_What is needed:_ Each line of the listing that holds "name" counts once; report how many there are, and nothing more.

= = = =

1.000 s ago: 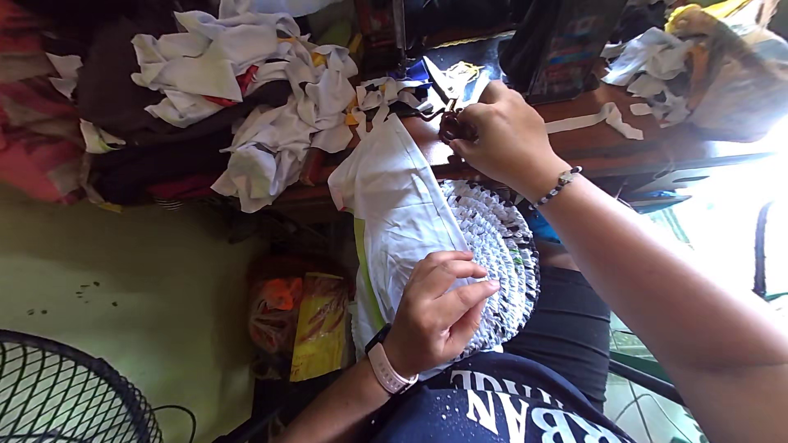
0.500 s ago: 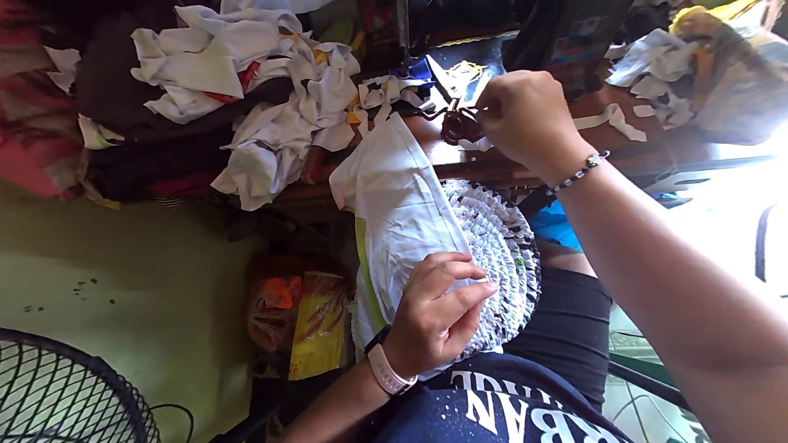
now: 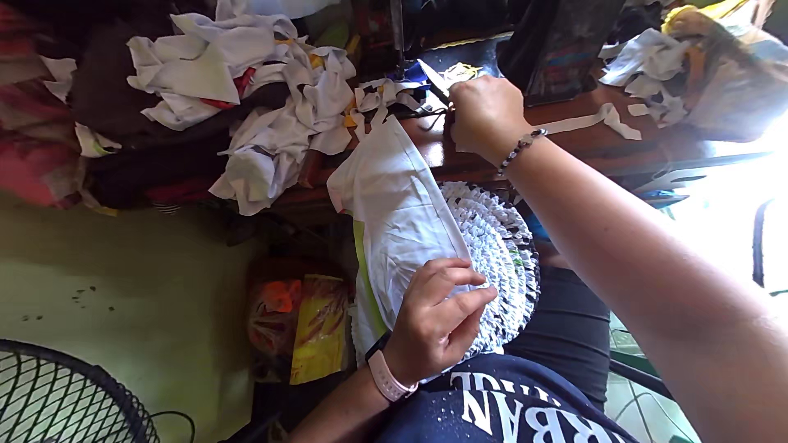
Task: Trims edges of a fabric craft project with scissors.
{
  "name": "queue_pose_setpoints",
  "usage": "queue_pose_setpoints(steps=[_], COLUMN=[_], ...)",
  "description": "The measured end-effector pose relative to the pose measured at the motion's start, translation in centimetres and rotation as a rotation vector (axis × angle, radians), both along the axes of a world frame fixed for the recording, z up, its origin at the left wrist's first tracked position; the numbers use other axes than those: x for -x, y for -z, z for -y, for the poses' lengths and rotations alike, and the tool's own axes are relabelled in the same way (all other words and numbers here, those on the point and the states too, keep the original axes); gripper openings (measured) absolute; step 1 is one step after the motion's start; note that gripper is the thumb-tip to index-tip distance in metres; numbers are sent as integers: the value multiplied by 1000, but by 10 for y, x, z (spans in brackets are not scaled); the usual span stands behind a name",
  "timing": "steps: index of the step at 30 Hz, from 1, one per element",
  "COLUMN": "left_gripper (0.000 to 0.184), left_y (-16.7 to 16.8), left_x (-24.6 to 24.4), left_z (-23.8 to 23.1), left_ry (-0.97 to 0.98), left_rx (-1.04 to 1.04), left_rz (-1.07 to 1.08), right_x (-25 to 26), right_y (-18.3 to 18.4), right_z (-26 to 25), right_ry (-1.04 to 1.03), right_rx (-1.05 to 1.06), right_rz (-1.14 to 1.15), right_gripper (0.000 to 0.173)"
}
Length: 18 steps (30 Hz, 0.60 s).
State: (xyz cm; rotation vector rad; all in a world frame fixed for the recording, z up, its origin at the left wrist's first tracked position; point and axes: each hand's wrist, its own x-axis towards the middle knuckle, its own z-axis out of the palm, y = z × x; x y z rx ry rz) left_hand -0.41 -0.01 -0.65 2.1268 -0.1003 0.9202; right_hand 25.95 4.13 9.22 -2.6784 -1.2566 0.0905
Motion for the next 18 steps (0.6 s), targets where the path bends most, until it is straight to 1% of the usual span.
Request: queue_pose_setpoints(steps=[5,13,18], left_gripper=[16,16,16], left_y=[1,1,1], left_x=[1,2,1], left_z=[0,0,0], left_ry=[4,1,2], left_rx=[6,4,-4], left_rz=[-5,-9,-3], right_x=[-3,-3,-6], right_y=[0,-4,-7], right_z=[-3,-6,-7], right_ry=[2,-8,-9], right_rx=[14,31,43], right_rz=[2,32,12], right_gripper=[12,12,22])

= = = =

_Written response:_ 2